Task item
Copy out all the data, word for word.

Stored data entries
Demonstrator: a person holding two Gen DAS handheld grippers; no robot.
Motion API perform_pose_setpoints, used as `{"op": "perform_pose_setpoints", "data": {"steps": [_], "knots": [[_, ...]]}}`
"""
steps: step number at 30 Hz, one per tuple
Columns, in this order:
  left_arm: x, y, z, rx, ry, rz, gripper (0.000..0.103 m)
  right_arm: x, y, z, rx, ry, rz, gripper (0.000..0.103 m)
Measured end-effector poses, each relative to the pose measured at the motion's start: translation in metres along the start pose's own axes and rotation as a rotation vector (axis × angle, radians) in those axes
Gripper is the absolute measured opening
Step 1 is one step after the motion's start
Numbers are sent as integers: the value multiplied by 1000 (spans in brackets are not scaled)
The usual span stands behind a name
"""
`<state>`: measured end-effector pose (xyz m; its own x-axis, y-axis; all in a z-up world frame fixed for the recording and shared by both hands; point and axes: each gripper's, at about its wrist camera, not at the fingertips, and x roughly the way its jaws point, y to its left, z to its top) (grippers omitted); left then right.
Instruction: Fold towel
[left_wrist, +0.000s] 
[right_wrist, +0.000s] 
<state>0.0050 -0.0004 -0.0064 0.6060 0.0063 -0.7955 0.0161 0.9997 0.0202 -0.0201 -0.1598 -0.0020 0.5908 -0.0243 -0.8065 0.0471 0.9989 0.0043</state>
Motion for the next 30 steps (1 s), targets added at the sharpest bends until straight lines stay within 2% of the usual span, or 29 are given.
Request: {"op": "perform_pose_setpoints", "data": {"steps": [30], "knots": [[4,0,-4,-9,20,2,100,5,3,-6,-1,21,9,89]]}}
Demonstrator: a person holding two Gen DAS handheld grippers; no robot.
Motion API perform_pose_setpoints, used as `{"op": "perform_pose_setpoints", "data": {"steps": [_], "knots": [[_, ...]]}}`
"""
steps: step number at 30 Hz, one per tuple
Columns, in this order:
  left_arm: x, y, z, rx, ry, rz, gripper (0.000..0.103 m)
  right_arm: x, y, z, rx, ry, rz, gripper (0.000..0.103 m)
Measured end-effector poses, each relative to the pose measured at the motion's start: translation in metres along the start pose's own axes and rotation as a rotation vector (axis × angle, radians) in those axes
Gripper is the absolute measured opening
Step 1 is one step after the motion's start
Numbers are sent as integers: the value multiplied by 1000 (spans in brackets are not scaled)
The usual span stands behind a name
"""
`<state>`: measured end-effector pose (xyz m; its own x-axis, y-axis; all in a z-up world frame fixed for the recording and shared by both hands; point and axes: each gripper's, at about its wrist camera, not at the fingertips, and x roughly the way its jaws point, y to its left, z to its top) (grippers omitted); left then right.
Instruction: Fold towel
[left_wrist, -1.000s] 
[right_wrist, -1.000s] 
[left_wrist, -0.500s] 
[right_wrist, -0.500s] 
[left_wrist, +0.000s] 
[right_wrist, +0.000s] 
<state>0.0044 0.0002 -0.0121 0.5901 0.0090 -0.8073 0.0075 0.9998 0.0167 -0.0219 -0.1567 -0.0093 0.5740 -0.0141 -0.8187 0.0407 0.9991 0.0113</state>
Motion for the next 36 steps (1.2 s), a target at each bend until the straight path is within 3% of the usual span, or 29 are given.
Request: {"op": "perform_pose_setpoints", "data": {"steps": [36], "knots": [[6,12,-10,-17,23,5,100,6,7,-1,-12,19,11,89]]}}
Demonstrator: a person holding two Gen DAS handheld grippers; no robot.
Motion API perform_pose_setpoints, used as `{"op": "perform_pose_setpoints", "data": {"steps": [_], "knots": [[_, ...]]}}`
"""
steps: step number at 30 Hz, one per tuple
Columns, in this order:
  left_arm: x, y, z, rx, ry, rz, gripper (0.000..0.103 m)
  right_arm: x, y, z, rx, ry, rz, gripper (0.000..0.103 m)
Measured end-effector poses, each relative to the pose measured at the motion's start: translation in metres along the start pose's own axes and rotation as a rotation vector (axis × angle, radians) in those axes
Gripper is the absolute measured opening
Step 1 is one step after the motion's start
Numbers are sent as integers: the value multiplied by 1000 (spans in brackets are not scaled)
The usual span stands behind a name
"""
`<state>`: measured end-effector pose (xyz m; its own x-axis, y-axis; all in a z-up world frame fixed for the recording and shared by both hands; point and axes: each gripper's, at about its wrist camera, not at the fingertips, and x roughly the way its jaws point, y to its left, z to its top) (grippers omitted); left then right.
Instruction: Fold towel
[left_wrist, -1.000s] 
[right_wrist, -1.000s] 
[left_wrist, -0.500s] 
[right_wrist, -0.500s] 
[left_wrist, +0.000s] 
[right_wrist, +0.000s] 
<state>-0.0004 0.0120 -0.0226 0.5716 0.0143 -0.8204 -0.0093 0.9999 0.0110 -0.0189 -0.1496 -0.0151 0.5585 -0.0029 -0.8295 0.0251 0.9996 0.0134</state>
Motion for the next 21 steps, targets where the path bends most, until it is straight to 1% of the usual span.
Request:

Answer below
Demonstrator: a person holding two Gen DAS handheld grippers; no robot.
Motion API perform_pose_setpoints, used as `{"op": "perform_pose_setpoints", "data": {"steps": [_], "knots": [[_, ...]]}}`
"""
steps: step number at 30 Hz, one per tuple
Columns, in this order:
  left_arm: x, y, z, rx, ry, rz, gripper (0.000..0.103 m)
  right_arm: x, y, z, rx, ry, rz, gripper (0.000..0.103 m)
Measured end-effector poses, each relative to the pose measured at the motion's start: translation in metres along the start pose's own axes and rotation as a rotation vector (axis × angle, radians) in those axes
Gripper is the absolute measured opening
Step 1 is one step after the motion's start
Numbers are sent as integers: the value multiplied by 1000 (spans in brackets are not scaled)
The usual span stands behind a name
"""
`<state>`: measured end-effector pose (xyz m; its own x-axis, y-axis; all in a z-up world frame fixed for the recording and shared by both hands; point and axes: each gripper's, at about its wrist camera, not at the fingertips, and x roughly the way its jaws point, y to its left, z to its top) (grippers omitted); left then right.
Instruction: Fold towel
[left_wrist, +0.000s] 
[right_wrist, +0.000s] 
<state>0.0050 -0.0004 -0.0064 0.6060 0.0063 -0.7955 0.0161 0.9997 0.0202 -0.0201 -0.1598 -0.0020 0.5908 -0.0243 -0.8065 0.0471 0.9989 0.0043</state>
Motion for the next 30 steps (1 s), targets added at the sharpest bends until straight lines stay within 2% of the usual span, or 29 are given.
Request: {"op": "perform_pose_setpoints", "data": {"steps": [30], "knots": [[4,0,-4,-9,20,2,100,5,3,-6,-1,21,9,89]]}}
Demonstrator: a person holding two Gen DAS handheld grippers; no robot.
Motion API perform_pose_setpoints, used as `{"op": "perform_pose_setpoints", "data": {"steps": [_], "knots": [[_, ...]]}}`
"""
steps: step number at 30 Hz, one per tuple
Columns, in this order:
  left_arm: x, y, z, rx, ry, rz, gripper (0.000..0.103 m)
  right_arm: x, y, z, rx, ry, rz, gripper (0.000..0.103 m)
Measured end-effector poses, each relative to the pose measured at the motion's start: translation in metres along the start pose's own axes and rotation as a rotation vector (axis × angle, radians) in those axes
Gripper is the absolute measured opening
Step 1 is one step after the motion's start
Numbers are sent as integers: the value multiplied by 1000 (spans in brackets are not scaled)
The usual span stands behind a name
"""
`<state>`: measured end-effector pose (xyz m; its own x-axis, y-axis; all in a z-up world frame fixed for the recording and shared by both hands; point and axes: each gripper's, at about its wrist camera, not at the fingertips, and x roughly the way its jaws point, y to its left, z to its top) (grippers omitted); left then right.
Instruction: Fold towel
[left_wrist, -1.000s] 
[right_wrist, -1.000s] 
[left_wrist, -0.500s] 
[right_wrist, -0.500s] 
[left_wrist, +0.000s] 
[right_wrist, +0.000s] 
<state>0.0044 0.0002 -0.0121 0.5901 0.0090 -0.8073 0.0075 0.9998 0.0167 -0.0219 -0.1567 -0.0093 0.5740 -0.0141 -0.8187 0.0407 0.9991 0.0113</state>
Motion for the next 36 steps (1.2 s), a target at each bend until the straight path is within 3% of the usual span, or 29 are given.
Request: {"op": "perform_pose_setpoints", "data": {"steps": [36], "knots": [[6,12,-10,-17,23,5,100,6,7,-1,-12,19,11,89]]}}
Demonstrator: a person holding two Gen DAS handheld grippers; no robot.
Motion API perform_pose_setpoints, used as `{"op": "perform_pose_setpoints", "data": {"steps": [_], "knots": [[_, ...]]}}`
"""
steps: step number at 30 Hz, one per tuple
Columns, in this order:
  left_arm: x, y, z, rx, ry, rz, gripper (0.000..0.103 m)
  right_arm: x, y, z, rx, ry, rz, gripper (0.000..0.103 m)
Measured end-effector poses, each relative to the pose measured at the motion's start: translation in metres along the start pose's own axes and rotation as a rotation vector (axis × angle, radians) in those axes
Gripper is the absolute measured opening
Step 1 is one step after the motion's start
Numbers are sent as integers: the value multiplied by 1000 (spans in brackets are not scaled)
The usual span stands behind a name
"""
`<state>`: measured end-effector pose (xyz m; its own x-axis, y-axis; all in a z-up world frame fixed for the recording and shared by both hands; point and axes: each gripper's, at about its wrist camera, not at the fingertips, and x roughly the way its jaws point, y to its left, z to its top) (grippers omitted); left then right.
Instruction: Fold towel
[left_wrist, -1.000s] 
[right_wrist, -1.000s] 
[left_wrist, -0.500s] 
[right_wrist, -0.500s] 
[left_wrist, +0.000s] 
[right_wrist, +0.000s] 
<state>-0.0004 0.0120 -0.0226 0.5716 0.0143 -0.8204 -0.0093 0.9999 0.0110 -0.0189 -0.1496 -0.0151 0.5585 -0.0029 -0.8295 0.0251 0.9996 0.0134</state>
Motion for the next 21 steps, targets where the path bends most, until it is straight to 1% of the usual span.
Request:

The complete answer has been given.